The actor, who played President Ronald Reagan in the 2024 biopic “Reagan,” was interviewed on Pastor Greg Rory’s “The Greg Rory Show” earlier this week. Lowery told Quaid, “Things have gotten so extreme that it’s so left-wing right now. I watched a podcast and it was Bill Maher and Dana Carvey. I forget the name of the other one, but anyway, I think Dana Carvey was saying, ‘I tell my friends in Hollywood that I’m a Clinton Democrat, and now some of them are calling me a Nazi.'”
Quaid replied, “I can’t do that.”
The 71-year-old actor agreed that these days being a Clinton Democrat is “the same thing as being a neocon, right-wing or whatever. It didn’t used to be that, but it can’t be that anymore.”
Although he doesn’t call himself a Republican, he said, “I’m more of a conservative at heart,” but “I’m a common-sense independent.”
“I’m just common sense, the real me,” Quaid said.
Lowery brought up the topic of the current president, describing Donald Trump as “a very personable person, incredibly funny, a good listener, incredibly approachable.”
Quaid agreed that Trump is “incredibly approachable, very funny, and really honest. You can’t be president without being honest. The people who voted for him know that he has their best interests at heart, that he’s a man of integrity.”
“I’ve never seen anyone with that kind of energy,” Quaid continued. “People say that about me, but he really has a lot of energy.”

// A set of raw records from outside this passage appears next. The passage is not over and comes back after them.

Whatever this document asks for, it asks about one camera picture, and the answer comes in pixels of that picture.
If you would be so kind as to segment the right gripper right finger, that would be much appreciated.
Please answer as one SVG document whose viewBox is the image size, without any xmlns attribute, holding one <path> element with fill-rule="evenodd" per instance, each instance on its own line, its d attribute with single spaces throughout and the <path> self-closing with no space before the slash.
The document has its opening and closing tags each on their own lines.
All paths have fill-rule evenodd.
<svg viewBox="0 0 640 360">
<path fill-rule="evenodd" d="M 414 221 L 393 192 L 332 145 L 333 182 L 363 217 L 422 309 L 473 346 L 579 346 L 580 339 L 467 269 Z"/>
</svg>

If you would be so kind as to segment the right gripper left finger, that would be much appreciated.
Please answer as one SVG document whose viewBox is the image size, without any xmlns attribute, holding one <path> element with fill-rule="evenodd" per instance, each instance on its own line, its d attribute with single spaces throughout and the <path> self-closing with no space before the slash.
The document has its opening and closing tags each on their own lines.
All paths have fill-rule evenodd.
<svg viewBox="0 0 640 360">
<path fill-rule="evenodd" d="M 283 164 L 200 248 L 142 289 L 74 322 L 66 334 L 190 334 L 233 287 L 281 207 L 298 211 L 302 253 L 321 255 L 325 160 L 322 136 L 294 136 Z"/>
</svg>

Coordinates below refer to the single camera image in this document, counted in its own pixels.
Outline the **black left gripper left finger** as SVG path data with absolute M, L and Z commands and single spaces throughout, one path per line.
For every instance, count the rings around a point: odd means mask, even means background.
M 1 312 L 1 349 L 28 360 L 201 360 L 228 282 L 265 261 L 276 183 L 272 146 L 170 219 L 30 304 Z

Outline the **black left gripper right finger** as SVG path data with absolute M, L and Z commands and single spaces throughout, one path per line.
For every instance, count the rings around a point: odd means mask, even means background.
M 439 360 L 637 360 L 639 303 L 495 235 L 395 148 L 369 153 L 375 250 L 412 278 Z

When Laurie asked if he had ever stayed in Lincoln’s bedroom at the White House, Quaid replied that he had indeed stayed in the Queen’s bedroom across the street. Quaid said the White House “serves instant coffee in the morning,” which he said “puts things in very perspective.” “It’s pretty bad coffee,” he observed, noting that this was during the Clinton presidency, when he once spent an entire weekend with the president.
Quaid said that when he played Reagan, he tried to “get past the incident and get to the real person,” including depicting the former president’s walk and facial nerve damage.
“We are experiencing a spiritual revolution,” Quaid later told Laurie. “I’m not talking about Republicans and Democrats,” he says of the country’s spiritual shift. “But I’m talking about the two coming together.”